Elles traversent avec une insouciance touchante (même si ce n’est évidemment pas aussi simple) l’absence d’argent et de nourriture, de référence adulte, d’un abri sûr (leurs voisins sont des semi-bandits qui se hurlent dessus et s’entre-tuent quasi tous les soirs). Avec un tel environnement, il aurait été facile de composer un récit sinistre, plombant, noir foncé. Mais la finesse de Nanà Howton consiste à se mettre à la hauteur du regard des filles. Elle donne à son vaste roman – 400 pages, routes sans fin, paysages immenses – des couleurs solaires. Malgré la misère crasse, malgré les feux allumés dans les champs de canne à sucre, ce système de désherbage aussi rapide que sordide qui déverse ses cendres sur les habitants de la petite ville voisine.
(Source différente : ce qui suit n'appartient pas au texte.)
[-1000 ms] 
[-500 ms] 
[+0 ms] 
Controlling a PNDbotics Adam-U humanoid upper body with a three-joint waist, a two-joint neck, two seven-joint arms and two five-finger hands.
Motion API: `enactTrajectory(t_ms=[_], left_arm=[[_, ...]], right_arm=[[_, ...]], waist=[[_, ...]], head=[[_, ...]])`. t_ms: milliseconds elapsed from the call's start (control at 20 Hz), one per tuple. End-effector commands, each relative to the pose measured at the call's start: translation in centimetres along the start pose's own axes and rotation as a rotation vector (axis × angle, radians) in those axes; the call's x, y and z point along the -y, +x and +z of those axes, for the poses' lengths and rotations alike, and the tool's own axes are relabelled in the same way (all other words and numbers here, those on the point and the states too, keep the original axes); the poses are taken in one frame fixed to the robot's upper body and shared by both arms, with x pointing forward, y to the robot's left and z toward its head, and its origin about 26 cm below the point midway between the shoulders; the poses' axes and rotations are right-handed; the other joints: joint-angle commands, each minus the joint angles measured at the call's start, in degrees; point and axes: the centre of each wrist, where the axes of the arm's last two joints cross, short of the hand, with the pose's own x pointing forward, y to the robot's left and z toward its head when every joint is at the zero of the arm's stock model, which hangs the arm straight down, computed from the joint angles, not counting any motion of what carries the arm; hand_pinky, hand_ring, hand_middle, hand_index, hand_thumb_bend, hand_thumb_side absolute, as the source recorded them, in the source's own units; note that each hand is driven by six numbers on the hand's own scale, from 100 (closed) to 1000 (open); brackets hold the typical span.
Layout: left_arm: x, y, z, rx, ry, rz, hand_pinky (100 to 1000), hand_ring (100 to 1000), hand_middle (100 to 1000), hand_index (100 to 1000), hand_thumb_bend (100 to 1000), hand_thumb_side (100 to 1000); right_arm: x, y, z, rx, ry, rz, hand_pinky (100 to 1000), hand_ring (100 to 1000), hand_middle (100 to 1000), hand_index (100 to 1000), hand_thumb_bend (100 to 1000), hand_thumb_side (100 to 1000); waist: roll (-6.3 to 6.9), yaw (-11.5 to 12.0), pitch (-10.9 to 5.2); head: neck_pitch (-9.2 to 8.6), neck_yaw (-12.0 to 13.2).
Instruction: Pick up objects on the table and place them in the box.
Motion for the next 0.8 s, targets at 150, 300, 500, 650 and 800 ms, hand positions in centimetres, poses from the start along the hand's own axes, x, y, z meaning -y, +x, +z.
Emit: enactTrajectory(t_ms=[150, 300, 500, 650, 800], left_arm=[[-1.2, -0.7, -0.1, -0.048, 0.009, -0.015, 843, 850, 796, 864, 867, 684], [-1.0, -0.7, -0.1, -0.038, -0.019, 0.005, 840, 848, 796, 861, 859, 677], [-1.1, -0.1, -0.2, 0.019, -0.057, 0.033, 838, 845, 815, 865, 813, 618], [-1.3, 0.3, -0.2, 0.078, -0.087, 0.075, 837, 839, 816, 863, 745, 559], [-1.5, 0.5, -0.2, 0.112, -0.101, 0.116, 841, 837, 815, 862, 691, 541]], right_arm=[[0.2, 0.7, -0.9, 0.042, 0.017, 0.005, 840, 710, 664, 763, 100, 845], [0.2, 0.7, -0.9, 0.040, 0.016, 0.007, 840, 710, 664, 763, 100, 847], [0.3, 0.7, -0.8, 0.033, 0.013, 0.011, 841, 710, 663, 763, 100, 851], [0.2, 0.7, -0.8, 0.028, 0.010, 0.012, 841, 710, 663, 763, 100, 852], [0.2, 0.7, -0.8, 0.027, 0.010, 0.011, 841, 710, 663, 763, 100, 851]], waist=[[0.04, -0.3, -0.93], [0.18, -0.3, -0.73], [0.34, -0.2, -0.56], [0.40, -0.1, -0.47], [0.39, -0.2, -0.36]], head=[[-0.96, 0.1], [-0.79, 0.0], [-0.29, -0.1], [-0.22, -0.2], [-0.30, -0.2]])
Par son écriture directe, descriptive, simple, elle éclaire toute cette noirceur. Les deux sœurs partent sur les routes à la recherche de leur père. Smiley protège Porcelaine. Qui se révèle moins fragile qu’elle n’en a l’air. Smiley ne sourit pas, Porcelaine ne se brise pas. Dans la maison de la mère, il n’y a quasiment pas d’autres livres qu’une encyclopédie de la sexualité. À la lettre M, Smiley « avait trouvé les définitions de choses telles que mariage, masochisme et masturbation ».
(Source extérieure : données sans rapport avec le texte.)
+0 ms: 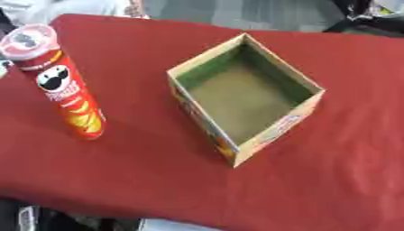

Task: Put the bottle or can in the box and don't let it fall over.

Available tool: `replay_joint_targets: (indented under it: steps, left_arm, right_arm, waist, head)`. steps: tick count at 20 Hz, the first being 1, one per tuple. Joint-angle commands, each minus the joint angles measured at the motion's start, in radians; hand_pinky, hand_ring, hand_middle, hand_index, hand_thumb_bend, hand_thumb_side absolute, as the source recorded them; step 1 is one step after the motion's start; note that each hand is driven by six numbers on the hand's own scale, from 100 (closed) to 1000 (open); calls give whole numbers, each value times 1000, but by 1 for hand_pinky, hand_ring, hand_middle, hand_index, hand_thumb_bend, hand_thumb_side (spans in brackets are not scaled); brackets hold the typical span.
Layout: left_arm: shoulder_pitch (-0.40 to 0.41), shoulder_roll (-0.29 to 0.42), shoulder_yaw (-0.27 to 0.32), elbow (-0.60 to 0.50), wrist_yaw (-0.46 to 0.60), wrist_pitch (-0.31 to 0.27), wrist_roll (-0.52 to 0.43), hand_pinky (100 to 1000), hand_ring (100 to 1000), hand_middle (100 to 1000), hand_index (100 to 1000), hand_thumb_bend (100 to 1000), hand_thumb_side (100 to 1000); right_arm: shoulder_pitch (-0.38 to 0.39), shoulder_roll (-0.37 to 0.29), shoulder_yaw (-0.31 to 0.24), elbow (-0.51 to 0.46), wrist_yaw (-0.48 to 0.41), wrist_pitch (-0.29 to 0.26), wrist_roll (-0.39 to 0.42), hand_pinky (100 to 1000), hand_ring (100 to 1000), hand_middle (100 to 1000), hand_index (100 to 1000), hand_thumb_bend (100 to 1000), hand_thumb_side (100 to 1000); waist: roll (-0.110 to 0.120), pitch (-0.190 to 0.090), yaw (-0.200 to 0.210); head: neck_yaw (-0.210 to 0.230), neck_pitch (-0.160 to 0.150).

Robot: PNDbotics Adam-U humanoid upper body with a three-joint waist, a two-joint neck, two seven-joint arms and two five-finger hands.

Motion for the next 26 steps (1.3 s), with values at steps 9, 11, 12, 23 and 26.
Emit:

Violences intra-familiales, alcoolisme et prostitution de la mère ? Oui, mais aussi légèreté, solidarité des deux filles, et une certaine pureté qui les sauve. Des adolescentes qui travaillent à l’usine de chaussettes se font « tripoter », sont « déshonorées » ? On peut dire non à tout ça, même si on est seule et pauvre.
Cette lumière apportée par Nanà Howton donne espoir et foi en l’avenir : « Les gens qui ont un but mûrissent sans doute plus vite que les autres », remarque Smiley. Elle, qui a grandi à la va-comme-je-te-pousse, a un but : elle rêve de partir à Paris. Cette ville où justement Nanà Howton a vécu plusieurs années et où elle a côtoyé le MLF, avant de partir s’installer aux États-Unis. Et de composer ce roman-monde, qui aborde le féminisme, l’écologie, la justice sociale et autres babioles.

Anne Kiesel

Saisons des feux
Nanà Howton
Traduit de l’anglais (États-Unis) par Isadora Matz
Des femmes/Antoinette Fouque, 380 pages, 25

Des cendres pleines de lumière Par Anne Kiesel
Le Matricule des Anges n°240 , février 2023.